Bringing all the columns not just the newly created

  • Hi Phil Parkin. I've just realised that, even that your query below works in a sense, it doesn't give me 2 separated variables with the names of 'min hours' and 'max hours' vacationhours. At the bottom of your query I have put what I tried which is quite close but only gives me the max value.

    Select TOP (1) 'Max Vacation Hours' as 'Vacation Hours', *

    From [HumanResources].[Employee]

    UNION ALL ---- UNION on its own adds an implicit DISTINCT to the results it returns.

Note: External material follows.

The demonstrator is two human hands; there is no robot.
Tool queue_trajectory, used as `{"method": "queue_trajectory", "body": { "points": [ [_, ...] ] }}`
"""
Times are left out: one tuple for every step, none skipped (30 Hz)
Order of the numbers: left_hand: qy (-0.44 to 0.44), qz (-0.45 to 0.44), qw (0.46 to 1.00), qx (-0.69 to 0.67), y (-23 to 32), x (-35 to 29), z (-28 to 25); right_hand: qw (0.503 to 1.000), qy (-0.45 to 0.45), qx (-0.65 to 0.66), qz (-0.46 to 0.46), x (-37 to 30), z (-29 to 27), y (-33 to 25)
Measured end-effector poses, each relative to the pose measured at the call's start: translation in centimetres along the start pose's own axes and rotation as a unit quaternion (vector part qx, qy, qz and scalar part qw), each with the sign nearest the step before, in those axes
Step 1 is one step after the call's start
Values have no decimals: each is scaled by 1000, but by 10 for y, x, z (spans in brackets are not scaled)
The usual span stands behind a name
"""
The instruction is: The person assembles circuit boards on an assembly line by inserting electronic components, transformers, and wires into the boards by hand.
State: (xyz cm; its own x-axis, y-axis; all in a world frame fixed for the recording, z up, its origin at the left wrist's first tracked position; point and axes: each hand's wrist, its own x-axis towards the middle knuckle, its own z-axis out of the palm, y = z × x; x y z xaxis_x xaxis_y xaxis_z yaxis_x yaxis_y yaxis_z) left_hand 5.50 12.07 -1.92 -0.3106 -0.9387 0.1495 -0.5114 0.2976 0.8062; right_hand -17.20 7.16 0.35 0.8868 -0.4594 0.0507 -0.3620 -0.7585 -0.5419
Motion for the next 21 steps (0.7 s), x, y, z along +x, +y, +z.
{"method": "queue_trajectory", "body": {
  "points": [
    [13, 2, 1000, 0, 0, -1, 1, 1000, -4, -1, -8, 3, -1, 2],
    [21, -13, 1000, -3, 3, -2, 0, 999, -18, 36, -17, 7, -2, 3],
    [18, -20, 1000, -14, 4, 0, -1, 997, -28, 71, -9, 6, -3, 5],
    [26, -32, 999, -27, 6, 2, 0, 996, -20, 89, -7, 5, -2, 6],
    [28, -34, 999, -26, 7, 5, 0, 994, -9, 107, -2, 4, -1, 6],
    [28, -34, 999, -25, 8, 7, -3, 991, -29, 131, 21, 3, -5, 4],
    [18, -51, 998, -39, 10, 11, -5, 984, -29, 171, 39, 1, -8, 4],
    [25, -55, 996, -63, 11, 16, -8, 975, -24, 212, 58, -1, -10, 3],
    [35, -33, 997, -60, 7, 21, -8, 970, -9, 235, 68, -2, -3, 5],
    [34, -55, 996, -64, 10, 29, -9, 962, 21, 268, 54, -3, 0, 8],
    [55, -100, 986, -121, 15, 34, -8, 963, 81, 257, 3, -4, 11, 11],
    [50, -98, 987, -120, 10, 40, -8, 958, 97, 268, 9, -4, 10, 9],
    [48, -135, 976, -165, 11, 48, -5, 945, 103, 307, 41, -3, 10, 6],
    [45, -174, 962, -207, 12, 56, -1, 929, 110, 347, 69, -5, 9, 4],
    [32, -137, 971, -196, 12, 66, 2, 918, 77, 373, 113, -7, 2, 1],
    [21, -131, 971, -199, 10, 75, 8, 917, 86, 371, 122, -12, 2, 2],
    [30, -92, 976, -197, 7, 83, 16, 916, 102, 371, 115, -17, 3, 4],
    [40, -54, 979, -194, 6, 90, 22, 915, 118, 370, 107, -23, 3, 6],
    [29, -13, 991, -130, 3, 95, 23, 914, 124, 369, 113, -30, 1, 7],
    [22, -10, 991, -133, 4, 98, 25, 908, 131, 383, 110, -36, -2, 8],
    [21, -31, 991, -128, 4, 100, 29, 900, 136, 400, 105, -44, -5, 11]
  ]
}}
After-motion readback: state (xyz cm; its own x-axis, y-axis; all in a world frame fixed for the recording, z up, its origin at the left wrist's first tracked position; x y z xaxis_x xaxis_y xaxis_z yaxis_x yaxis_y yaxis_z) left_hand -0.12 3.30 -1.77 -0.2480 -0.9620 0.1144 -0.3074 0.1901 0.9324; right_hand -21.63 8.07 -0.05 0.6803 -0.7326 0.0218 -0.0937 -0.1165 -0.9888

    Select TOP (1) 'Min Vacation Hours', *

    From [HumanResources].[Employee]

    ORDER BY vacationhours

    SELECT *

    FROM (

    SELECT TOP (1) vacationhours AS 'Max_VacationHours', *

    FROM [HumanResources].[Employee]

    ORDER BY vacationhours DESC

    ) AS q1

    UNION ALL

    SELECT *

    FROM (

    SELECT TOP (1) vacationhours AS 'Min_VacationHours', *

    FROM [HumanResources].[Employee]

    ORDER BY vacationhours

    ) AS q2

    ORDER BY 1

     

    This is what i tried. It gives me 2 records for min and max but gives me only the max even if i change the order by with desc or asc;

    Select TOP (1) 'Max Vacation Hours' as 'Vacation Hours', *

    From [HumanResources].[Employee]

    UNION ALL ---- UNION on its own adds an implicit DISTINCT to the results it returns.

    Select TOP (1) 'Min Vacation Hours', *

    From [HumanResources].[Employee]

    ORDER BY VacationHours ASC

  • Sorry but to note that in your query, each variable (max and min) has a record name but only brings the first one ("'Max_VacationHours'") as a header. The second you put, "Min_VacationHours", but doesn't bring it.

  • You are using terminology which is confusing me.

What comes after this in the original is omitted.